O ciúme de Dejanira é sexual, mas os ciúmes mais tóxicos que conheço são de outra natureza. A matriz é sempre um pensamento maníaco e insolente produzido por um pensador desiludido e mal amado. Dejanira acaba por dar razão a esta observação que qualquer interesssado na natureza humana pode fazer. Utilizo a tradução ( excelente como sempre) de Maria José Fialho.
Para quem não conhece: Dejanira recolhe do peito de Nesso, o Centauro, o sangue provocado pela lança de Héracles. O Centauro tinha-a apalpado e o filho de Zeus não gostou. Dejanira aplica esse sangue numa túnica porque o moribundo prometeu-lhe que ela ficaria da posse de um encantamento especial: Héracles nunca mais voltaria a olhar para outra mulher. Bem, o tempo passa e Héracles trai e vola a trair e Dejanira resolve usar o filtro mágico. A coisa corre mal e o amado agonia em vez se tornar fiel . Dejanira mata-se e Hilo atira o corpo do pai para a pira apaziguando-lhe o sofrimento.
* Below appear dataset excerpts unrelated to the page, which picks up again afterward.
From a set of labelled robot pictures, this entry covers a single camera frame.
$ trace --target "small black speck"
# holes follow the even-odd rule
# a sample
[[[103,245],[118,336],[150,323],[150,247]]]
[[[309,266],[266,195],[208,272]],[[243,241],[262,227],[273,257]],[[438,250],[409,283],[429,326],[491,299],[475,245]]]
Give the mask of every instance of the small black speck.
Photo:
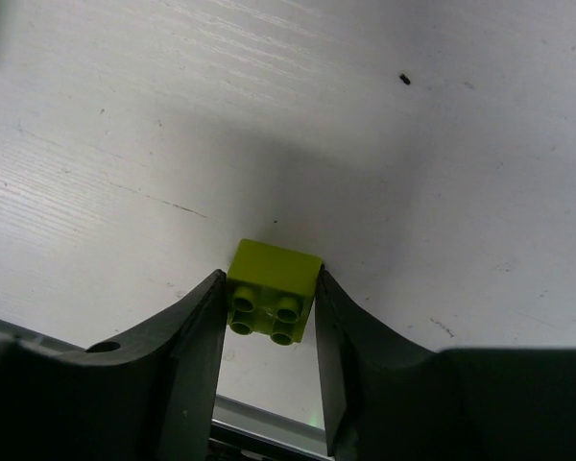
[[[405,74],[401,74],[399,75],[399,78],[401,79],[402,82],[404,82],[406,85],[411,85],[412,81],[410,79],[407,78],[407,75]]]

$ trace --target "hole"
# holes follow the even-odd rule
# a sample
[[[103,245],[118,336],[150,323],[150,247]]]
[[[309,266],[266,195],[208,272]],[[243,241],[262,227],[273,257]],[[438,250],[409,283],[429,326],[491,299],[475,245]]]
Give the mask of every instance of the hole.
[[[117,351],[120,348],[119,343],[115,341],[104,341],[102,343],[95,344],[91,348],[89,348],[86,352],[87,353],[96,353],[96,352],[112,352]]]
[[[277,312],[277,318],[287,324],[294,324],[299,319],[299,316],[292,310],[280,309]]]
[[[237,334],[250,334],[252,332],[252,329],[250,328],[250,326],[246,325],[246,324],[240,324],[240,323],[232,323],[230,324],[230,329],[232,329],[235,333]]]
[[[289,346],[292,344],[292,338],[284,333],[273,333],[271,340],[280,346]]]
[[[237,310],[241,312],[252,312],[253,311],[253,304],[251,301],[246,300],[245,298],[234,298],[232,300],[232,305]]]

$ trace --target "white surface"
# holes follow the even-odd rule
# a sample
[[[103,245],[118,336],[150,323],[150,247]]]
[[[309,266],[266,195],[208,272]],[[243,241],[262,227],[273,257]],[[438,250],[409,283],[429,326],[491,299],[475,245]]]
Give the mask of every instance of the white surface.
[[[242,237],[430,348],[576,346],[576,0],[0,1],[1,319],[90,345]],[[311,327],[220,393],[317,424]]]

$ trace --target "white wooden table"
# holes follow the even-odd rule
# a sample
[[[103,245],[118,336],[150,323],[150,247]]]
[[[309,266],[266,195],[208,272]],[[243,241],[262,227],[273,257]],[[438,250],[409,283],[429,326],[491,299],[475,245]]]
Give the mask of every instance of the white wooden table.
[[[242,237],[429,348],[576,346],[576,0],[0,0],[0,319],[90,345]],[[321,425],[312,327],[220,394]]]

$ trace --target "green object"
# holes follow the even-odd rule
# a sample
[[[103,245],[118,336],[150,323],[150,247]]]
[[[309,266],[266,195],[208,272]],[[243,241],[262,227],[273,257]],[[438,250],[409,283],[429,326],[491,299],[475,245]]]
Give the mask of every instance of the green object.
[[[238,334],[268,334],[282,346],[305,331],[323,261],[241,240],[228,269],[228,324]]]

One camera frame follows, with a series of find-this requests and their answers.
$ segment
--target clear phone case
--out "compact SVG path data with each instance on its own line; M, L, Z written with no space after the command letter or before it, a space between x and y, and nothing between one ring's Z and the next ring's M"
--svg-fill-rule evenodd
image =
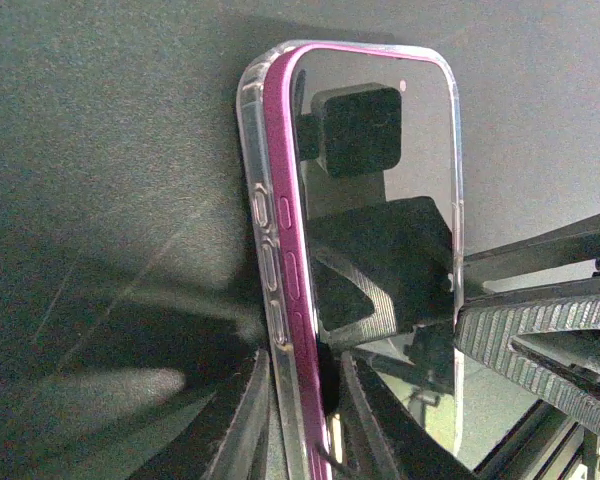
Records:
M268 155L267 134L264 122L263 88L269 67L282 54L290 52L312 41L290 41L278 45L255 59L245 70L237 93L237 113L240 127L242 151L251 202L252 217L258 263L261 274L262 290L265 298L267 324L271 343L271 354L276 379L276 389L280 405L281 424L288 472L291 479L312 478L315 468L305 445L304 423L296 358L290 338L289 318L285 308L285 296L281 284L280 243L278 218L273 195L271 164ZM464 252L463 236L463 189L462 161L460 148L460 123L457 88L447 63L435 52L420 47L370 45L342 42L319 42L322 46L349 46L355 49L370 49L395 53L396 55L431 58L438 64L447 77L452 99L451 115L453 125L454 158L451 166L453 185L452 232L454 254L454 292L456 313L462 305L463 282L462 260ZM457 453L462 432L462 382L463 357L456 352L456 442Z

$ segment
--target dark gray surface
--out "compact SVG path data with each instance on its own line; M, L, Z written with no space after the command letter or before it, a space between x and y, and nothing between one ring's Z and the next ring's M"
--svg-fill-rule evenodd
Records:
M90 365L84 346L116 326L137 342L138 312L106 308L137 284L230 303L175 323L156 316L152 331L170 328L140 342L140 353L155 350L152 367L182 366L160 361L173 342L207 346L183 332L222 321L222 338L243 331L233 307L261 325L233 104L250 60L290 38L416 44L447 58L460 86L469 252L600 212L600 1L0 1L0 378ZM76 301L103 285L105 300ZM128 366L140 353L125 348ZM498 378L466 389L468 414L483 415L465 431L480 432L485 451L519 398L503 399Z

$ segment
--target side button
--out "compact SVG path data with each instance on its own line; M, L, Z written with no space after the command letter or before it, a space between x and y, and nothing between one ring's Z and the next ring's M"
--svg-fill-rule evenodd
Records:
M256 223L262 228L265 228L269 224L267 197L260 190L256 190L256 193L253 194L253 217Z
M262 257L265 283L267 288L273 292L278 288L278 280L276 278L276 264L273 259L273 248L268 243L262 245Z
M269 302L269 315L273 324L273 339L278 345L286 345L288 342L287 329L282 318L282 309L280 303L276 300Z
M280 197L280 200L278 200L278 216L280 226L285 230L289 230L291 228L291 207L287 197Z
M298 279L298 263L296 262L296 256L291 253L285 253L284 255L284 267L285 275L287 279L287 289L289 290L289 296L298 300L300 298L300 283Z

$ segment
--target magenta phone frame
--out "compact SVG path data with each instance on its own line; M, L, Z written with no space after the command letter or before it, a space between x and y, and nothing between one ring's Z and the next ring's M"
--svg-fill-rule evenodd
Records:
M302 416L309 460L313 478L330 477L327 462L318 454L316 446L328 449L327 428L322 409L318 352L316 336L318 326L313 302L311 274L307 258L304 220L298 183L296 147L291 111L291 82L300 58L312 50L327 49L348 53L360 53L382 57L425 61L438 65L449 81L453 115L453 147L456 164L456 195L454 202L454 252L462 251L462 185L458 183L460 169L459 120L457 118L457 90L447 63L429 49L409 48L400 52L396 47L338 44L328 42L309 43L280 55L270 65L263 89L264 119L271 180L272 203L278 218L279 260L285 298L286 318L295 350L295 364L300 390ZM456 292L461 296L461 276L455 275Z

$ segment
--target phone case
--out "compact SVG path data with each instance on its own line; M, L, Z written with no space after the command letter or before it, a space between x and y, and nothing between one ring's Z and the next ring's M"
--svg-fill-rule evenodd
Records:
M258 262L280 404L290 478L330 478L322 411L316 336L318 322L310 282L291 123L290 82L305 53L331 49L431 62L444 72L451 99L453 140L453 253L456 313L463 302L463 192L458 94L451 69L421 47L292 41L257 58L244 72L237 112L253 214ZM463 360L456 354L456 446L462 420Z
O estásimo terceiro revela Cípris, a deusa que motiva o apetite de Dejanira, como uma deusa do engano e da destruição. Quem está familiarizado com as tragédias gregas sabe que os deuses desempenham um papel de ignição das forças e fraquezas humanas. Dito por mim, portanto, por um pobre leigo: a eles tudo é permitido, os humanos é que os interpretam mal. Dejanira foi conquistada por Héracles com a ajuda dos deuses e ilude-se desde aí. A sua soberba será por eles castigada.
Na nossa actual vidinha contentinha, inchados de importância técnica e desdenhando tudo o que não se possa ser impingido pela publicidade ou fabricado, As Traquínias parece um texto tolo e deslocado. Pensa outra vez quando leres uma história banal de ciúme e morte.